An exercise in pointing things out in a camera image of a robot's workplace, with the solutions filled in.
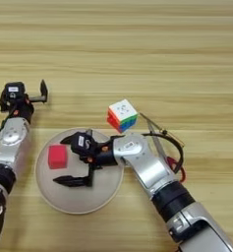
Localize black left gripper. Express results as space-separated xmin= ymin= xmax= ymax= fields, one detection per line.
xmin=0 ymin=79 xmax=49 ymax=123

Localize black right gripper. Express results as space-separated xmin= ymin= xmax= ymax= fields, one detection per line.
xmin=52 ymin=128 xmax=119 ymax=188

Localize small red cube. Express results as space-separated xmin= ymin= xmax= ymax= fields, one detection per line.
xmin=47 ymin=145 xmax=69 ymax=170

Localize round white plate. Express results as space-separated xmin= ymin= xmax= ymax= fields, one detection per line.
xmin=33 ymin=127 xmax=125 ymax=216

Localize multicolour puzzle cube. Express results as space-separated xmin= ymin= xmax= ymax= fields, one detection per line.
xmin=106 ymin=98 xmax=139 ymax=134

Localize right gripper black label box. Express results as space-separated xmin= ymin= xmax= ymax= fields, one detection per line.
xmin=71 ymin=131 xmax=98 ymax=156

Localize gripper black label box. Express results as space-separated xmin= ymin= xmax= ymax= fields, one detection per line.
xmin=4 ymin=82 xmax=26 ymax=99
xmin=71 ymin=131 xmax=98 ymax=156

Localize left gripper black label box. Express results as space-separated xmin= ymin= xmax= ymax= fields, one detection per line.
xmin=4 ymin=82 xmax=26 ymax=99

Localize brass-handled screwdriver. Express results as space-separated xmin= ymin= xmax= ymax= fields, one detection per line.
xmin=139 ymin=111 xmax=185 ymax=148

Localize red-handled scissors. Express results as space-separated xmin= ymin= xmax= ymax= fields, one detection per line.
xmin=146 ymin=119 xmax=187 ymax=183

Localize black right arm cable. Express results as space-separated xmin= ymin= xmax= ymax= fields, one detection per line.
xmin=142 ymin=131 xmax=185 ymax=175

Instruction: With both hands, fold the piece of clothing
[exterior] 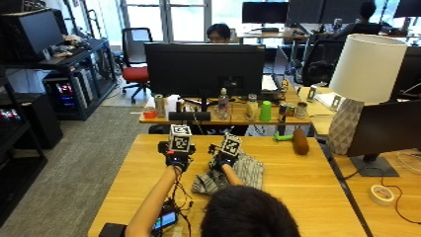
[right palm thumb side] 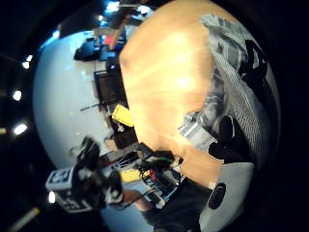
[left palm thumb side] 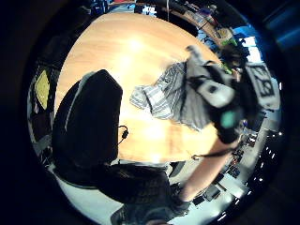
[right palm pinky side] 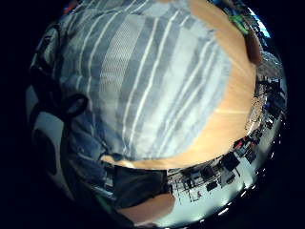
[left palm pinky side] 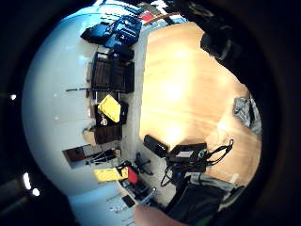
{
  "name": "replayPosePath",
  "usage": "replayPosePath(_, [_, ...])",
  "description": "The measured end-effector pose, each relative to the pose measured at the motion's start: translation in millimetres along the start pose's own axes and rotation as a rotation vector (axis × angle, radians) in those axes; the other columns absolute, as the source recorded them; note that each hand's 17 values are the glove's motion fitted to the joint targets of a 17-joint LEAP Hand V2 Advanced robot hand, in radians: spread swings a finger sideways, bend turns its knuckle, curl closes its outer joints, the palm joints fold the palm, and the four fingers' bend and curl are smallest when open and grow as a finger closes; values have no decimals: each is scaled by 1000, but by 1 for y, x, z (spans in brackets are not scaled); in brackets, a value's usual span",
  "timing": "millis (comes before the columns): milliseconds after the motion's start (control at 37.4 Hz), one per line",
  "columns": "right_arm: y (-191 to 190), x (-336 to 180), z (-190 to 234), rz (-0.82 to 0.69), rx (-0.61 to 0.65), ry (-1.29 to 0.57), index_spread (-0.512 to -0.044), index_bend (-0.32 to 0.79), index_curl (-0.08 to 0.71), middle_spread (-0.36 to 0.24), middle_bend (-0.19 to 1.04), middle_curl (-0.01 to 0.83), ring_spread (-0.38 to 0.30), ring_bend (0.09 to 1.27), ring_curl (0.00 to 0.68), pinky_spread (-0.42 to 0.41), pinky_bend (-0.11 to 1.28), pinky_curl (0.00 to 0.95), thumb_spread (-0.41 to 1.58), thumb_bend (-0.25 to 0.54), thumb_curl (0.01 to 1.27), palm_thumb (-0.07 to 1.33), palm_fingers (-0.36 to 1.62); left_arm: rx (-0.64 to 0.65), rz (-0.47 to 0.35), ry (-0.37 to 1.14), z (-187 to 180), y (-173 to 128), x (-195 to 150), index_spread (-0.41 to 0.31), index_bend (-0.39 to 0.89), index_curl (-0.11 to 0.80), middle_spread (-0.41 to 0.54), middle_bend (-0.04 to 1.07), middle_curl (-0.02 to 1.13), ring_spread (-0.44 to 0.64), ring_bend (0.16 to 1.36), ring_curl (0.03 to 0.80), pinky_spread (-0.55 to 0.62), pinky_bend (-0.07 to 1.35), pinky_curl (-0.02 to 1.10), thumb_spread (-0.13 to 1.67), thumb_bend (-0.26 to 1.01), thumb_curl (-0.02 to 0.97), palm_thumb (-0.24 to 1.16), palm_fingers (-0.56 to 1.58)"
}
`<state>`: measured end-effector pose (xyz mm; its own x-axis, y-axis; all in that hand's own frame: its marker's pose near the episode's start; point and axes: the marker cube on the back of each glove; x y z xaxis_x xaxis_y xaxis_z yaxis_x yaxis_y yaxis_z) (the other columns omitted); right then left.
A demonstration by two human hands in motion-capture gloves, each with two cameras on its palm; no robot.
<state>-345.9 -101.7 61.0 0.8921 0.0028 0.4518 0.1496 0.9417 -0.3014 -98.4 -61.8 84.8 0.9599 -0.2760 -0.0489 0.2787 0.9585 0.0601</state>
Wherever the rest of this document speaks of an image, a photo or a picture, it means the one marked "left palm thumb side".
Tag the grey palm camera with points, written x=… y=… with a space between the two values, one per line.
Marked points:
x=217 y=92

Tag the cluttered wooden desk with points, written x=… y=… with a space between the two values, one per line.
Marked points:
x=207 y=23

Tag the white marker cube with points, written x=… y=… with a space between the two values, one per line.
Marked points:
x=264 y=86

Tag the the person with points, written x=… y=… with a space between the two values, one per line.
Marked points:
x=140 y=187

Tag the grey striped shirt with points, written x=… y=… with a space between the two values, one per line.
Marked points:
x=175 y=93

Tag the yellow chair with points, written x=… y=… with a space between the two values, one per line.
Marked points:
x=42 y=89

* [WHAT NEEDS TO BE DONE] Your answer should consist only of the lines above between the line holding "right then left." and the line holding "A demonstration by", inclusive, each transcribed exactly.

* [OUTPUT]
`<state>`: measured end-effector pose (xyz mm; its own x-axis, y-axis; all in that hand's own frame: its marker's pose near the episode's start; point and axes: the marker cube on the back of each glove; x y z xaxis_x xaxis_y xaxis_z yaxis_x yaxis_y yaxis_z) (the other columns omitted); right then left.
A demonstration by two human hands in motion-capture gloves, each with two cameras on its palm; no robot.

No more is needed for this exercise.